The 5 Ages of Man: Uncle Dysfunctional by AA Gill

Shakespeare numbered the ages of man at seven, but towards the end of his life the late, great AA Gill theorised — quite convincingly — that you could easily trim a couple off that...
Aa Gill15 June 2017

1 Thirteen is the end of childhood and the beginning of being a teenager. You get balls and can’t sing ‘O for the Wings of a Dove’ any more. Things you are already too old for at 13 include birthday parties with clowns, Nerf guns, a 10-second start, the light on, Valentine’s cards from your nan and having your mum wash any of your body parts. But you can start swearing and wearing T-shirts that have pictures or slogans that refer to contemporary music. You can do weird adolescent s*** with your hair and you can kill things — rabbits, fish, nits. And, of course, there are the three big ones: you can wank, drink and smoke.

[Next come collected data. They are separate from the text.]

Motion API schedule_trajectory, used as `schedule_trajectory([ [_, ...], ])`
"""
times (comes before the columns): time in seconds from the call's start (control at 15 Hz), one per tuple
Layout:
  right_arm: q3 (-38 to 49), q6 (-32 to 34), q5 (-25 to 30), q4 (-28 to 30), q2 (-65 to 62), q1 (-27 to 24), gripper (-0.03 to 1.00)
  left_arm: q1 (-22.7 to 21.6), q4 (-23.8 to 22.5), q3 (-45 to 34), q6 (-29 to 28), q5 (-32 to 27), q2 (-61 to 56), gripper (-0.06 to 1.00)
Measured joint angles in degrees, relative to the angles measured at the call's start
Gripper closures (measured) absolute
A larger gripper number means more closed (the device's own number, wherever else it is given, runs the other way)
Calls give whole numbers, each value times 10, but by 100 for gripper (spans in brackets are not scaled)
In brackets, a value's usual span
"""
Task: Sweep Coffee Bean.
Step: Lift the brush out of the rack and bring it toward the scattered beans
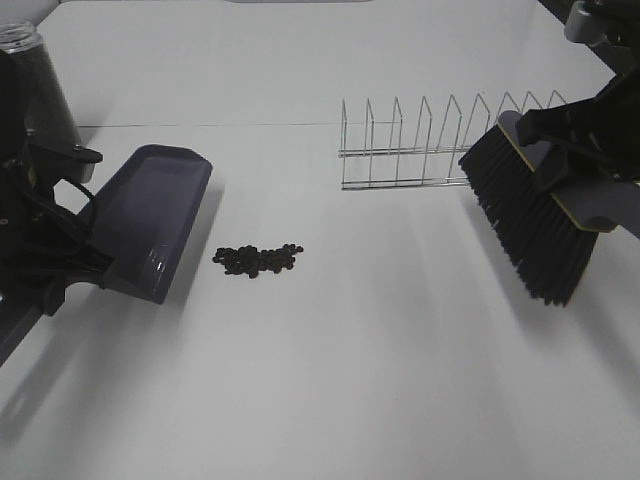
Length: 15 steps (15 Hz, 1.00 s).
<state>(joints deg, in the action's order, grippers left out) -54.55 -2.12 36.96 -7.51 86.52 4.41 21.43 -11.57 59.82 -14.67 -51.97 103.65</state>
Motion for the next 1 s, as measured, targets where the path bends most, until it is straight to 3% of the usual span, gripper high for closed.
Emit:
schedule_trajectory([
  [0.2, 0, -44, 1, -49, -1, 0, 61, 0, 2, 0, -1, 15, 0, 63],
  [0.33, 0, -42, 1, -27, -1, 23, 61, 0, 11, 0, -3, 23, 0, 63],
  [0.6, -14, 189, 15, 171, 14, 152, 61, 0, -42, 0, -73, -6, 3, 63],
  [0.73, -56, 308, 69, 298, 48, 215, 61, 0, -31, 0, -73, 9, 22, 63],
  [0.87, -108, 359, 119, 372, 92, 266, 61, 0, -14, 0, -64, 20, 64, 63],
  [1.0, -154, 368, 128, 387, 139, 300, 61, 0, -10, 1, -60, 39, 85, 63],
])
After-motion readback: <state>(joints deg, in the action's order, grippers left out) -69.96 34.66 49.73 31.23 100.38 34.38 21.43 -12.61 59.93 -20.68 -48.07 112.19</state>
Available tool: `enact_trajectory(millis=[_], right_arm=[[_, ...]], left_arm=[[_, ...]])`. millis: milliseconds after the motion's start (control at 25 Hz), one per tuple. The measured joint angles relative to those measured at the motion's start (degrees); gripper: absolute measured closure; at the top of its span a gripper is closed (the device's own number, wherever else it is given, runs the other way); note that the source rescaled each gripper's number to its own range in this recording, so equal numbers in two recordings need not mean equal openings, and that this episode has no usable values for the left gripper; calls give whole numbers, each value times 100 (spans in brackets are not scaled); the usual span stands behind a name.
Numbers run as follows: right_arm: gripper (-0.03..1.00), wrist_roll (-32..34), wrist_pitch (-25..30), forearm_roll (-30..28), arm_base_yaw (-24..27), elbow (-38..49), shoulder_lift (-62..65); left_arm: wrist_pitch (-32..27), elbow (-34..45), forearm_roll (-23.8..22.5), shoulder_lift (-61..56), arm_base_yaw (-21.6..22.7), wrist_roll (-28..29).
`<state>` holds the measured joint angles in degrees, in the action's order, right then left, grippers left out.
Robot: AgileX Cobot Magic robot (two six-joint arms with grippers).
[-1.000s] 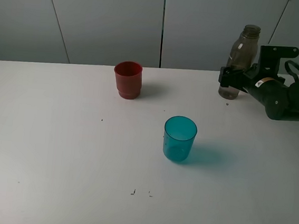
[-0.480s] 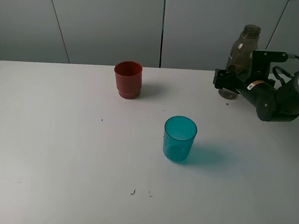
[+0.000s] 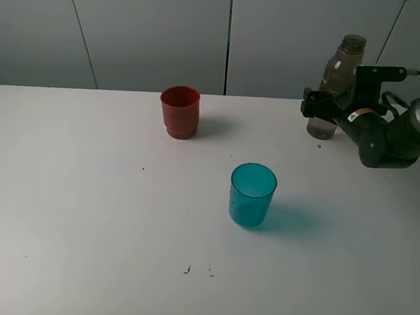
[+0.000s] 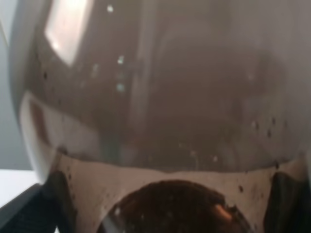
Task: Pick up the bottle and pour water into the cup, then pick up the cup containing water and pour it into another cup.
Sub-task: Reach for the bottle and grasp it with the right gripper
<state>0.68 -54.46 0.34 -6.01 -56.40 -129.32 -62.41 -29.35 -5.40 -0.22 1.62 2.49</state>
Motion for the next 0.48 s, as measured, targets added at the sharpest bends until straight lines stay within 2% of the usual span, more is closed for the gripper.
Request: enact_trajectory(millis=[480], right_arm=[[-3, 17, -4, -34, 13, -159, -192]], left_arm=[[0, 0, 0, 0, 0, 11]])
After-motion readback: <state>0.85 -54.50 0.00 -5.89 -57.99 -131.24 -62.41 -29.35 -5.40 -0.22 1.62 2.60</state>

2 Twenty is a tough age because it slips past in the middle of so much else — university, gap year, leaving home, getting jobs. Twenty is the age where you finally, irrevocably put childish things behind you. ‘I forgot’ is no longer an excuse, neither is ‘I overslept’. At 20, you need to have a pair of leather shoes with laces, and a suit. At 20, you can’t be sick in the street, or in someone else’s wellington boots. Twenty is too old to dump a girl simply because you want to go to a festival in Serbia. It’s too old to shoplift or do wheelies on a pushbike. It’s too old to run down the street with a pretend assault rifle, and it’s too old to sing Whitney Houston songs at the back of a bus at midnight. But it’s not old enough to marry, be a father or give up on learning stuff. Or to decide you’re not good at anything. At 20, you should be able to cook proper food, not just fried, stoned, dude-munchies. Oh, and no more tattoos. But also remember you’re never too old to fold a paper aeroplane and fly it while making the noise of the Spitfire’s mighty Merlin engine soaring over the South Downs on a perfect June day.

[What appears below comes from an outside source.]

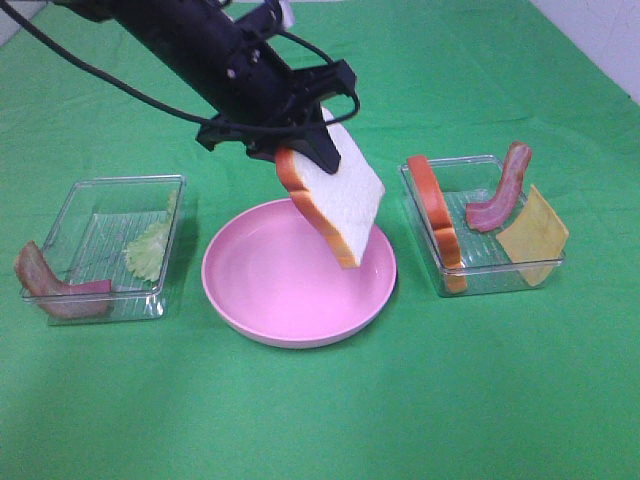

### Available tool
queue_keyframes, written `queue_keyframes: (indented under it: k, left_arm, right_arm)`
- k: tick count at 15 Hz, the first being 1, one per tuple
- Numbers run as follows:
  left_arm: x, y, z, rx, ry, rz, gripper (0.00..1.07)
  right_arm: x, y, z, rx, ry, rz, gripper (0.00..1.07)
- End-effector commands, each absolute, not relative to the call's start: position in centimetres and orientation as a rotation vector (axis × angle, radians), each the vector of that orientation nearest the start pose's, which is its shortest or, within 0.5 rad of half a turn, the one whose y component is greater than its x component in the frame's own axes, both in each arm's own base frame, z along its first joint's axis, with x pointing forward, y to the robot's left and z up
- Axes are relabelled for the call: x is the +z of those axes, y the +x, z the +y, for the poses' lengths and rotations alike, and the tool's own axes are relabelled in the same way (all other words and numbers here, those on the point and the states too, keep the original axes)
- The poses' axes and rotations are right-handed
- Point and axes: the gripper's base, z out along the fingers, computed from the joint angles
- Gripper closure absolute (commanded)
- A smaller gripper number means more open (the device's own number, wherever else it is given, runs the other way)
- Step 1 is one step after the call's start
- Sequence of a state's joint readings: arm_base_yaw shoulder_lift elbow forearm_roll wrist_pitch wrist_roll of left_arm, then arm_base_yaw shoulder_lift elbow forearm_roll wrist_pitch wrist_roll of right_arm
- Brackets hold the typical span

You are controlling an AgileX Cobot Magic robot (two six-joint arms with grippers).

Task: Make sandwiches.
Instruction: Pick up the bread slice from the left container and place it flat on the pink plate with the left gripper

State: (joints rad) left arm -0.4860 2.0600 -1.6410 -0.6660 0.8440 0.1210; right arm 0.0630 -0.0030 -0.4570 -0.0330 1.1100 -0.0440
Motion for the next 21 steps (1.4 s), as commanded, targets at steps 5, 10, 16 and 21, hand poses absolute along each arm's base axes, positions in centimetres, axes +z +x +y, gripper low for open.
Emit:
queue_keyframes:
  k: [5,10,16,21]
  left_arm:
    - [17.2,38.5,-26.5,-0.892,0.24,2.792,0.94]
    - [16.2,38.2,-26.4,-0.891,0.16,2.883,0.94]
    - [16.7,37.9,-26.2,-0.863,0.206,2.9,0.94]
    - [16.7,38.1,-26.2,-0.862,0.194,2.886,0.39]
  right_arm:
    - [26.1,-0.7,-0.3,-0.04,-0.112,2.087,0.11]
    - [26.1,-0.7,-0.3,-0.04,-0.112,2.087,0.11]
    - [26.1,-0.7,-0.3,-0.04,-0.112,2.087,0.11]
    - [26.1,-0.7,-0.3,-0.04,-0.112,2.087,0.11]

3 Thirty is the man-up year. You stop smoking and doing coke. Now, you really are too old to wear a T-shirt anywhere but in the gym, and you should be there for health, not beauty. You can’t do hoodies any more, or trainers. No, really — no trainers. You should be able to tie a bow tie, have shirts that need cufflinks, and you can’t play kick-about football with the other balding, paunchy blokes on Wednesday evening. You all look pathetic. Thirty is the age when you have to admit that you will never play any professional sport, you will never be needed for a national team, and you can’t wear shorts in the city, or Speedos on the beach. From now on, your life is intellectual rather than physical, so you need to polish up your lounge act. At 30, you shouldn’t eat and sleep in the same room. You should be in a relationship that shares more than bodily fluids. At 30, when people ask, you should be able to say what you are rather than what you hope to be.

4 Everyone knows that 40 is crunch time. Forty is the age you dread. Over 40, there is a dreadful, grey, terminal prognosis. Before 40, everything is acquisition; after 40, it’s all conservation. Actually, 40 is the age where you need to have a moratorium on making big decisions; don’t buy anything that costs more than £1,000, and don’t get rid of anything worth more than £1,000. The best way to avoid a midlife crisis is to not buy one. Don’t grow your hair or a beard; don’t drive a car with a detachable roof. Forty is when experience should count for more than enthusiasm. By 40, you should have travelled to at least four continents. You should have made a success of a career, not just a job. Forty is when you check yourself for all the signs of being a kidult. So, no more jeans. Ever.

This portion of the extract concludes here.